» What is needed
In the listing below, transcribe the line that contains "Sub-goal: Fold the" and all lines following it, ending with the last line. Add nothing.

» Data extract
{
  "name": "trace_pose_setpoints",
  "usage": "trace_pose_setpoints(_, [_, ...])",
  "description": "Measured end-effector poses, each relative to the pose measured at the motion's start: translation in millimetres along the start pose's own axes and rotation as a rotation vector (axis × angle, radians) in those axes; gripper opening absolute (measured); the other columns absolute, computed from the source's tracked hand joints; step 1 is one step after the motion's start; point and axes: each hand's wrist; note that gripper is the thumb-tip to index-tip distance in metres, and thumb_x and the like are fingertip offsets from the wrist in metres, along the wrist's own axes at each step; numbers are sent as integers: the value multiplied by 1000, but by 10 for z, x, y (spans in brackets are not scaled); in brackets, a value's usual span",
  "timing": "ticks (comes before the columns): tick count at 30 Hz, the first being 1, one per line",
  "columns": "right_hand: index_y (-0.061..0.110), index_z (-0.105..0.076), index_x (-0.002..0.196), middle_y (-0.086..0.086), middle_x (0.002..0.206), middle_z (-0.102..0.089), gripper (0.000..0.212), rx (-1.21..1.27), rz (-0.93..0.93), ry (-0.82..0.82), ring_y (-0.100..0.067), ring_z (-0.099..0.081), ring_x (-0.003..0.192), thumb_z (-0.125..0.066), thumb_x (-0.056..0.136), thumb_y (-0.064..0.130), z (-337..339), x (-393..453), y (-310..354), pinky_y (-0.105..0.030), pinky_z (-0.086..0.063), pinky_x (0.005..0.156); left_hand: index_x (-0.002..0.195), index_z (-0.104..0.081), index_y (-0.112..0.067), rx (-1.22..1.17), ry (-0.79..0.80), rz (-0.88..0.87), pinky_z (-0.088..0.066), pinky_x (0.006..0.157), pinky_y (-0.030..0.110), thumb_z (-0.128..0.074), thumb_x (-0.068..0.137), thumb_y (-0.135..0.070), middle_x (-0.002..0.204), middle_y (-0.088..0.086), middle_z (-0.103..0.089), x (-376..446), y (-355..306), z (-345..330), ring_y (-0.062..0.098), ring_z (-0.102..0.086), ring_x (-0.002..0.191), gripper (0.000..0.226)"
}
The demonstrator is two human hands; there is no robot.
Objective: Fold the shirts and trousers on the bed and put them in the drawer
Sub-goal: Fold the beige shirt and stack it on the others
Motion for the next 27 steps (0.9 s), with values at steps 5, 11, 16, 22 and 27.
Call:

» Expected answer
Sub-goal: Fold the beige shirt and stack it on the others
Motion for the next 27 steps (0.9 s), with values at steps 5, 11, 16, 22 and 27.
Call:

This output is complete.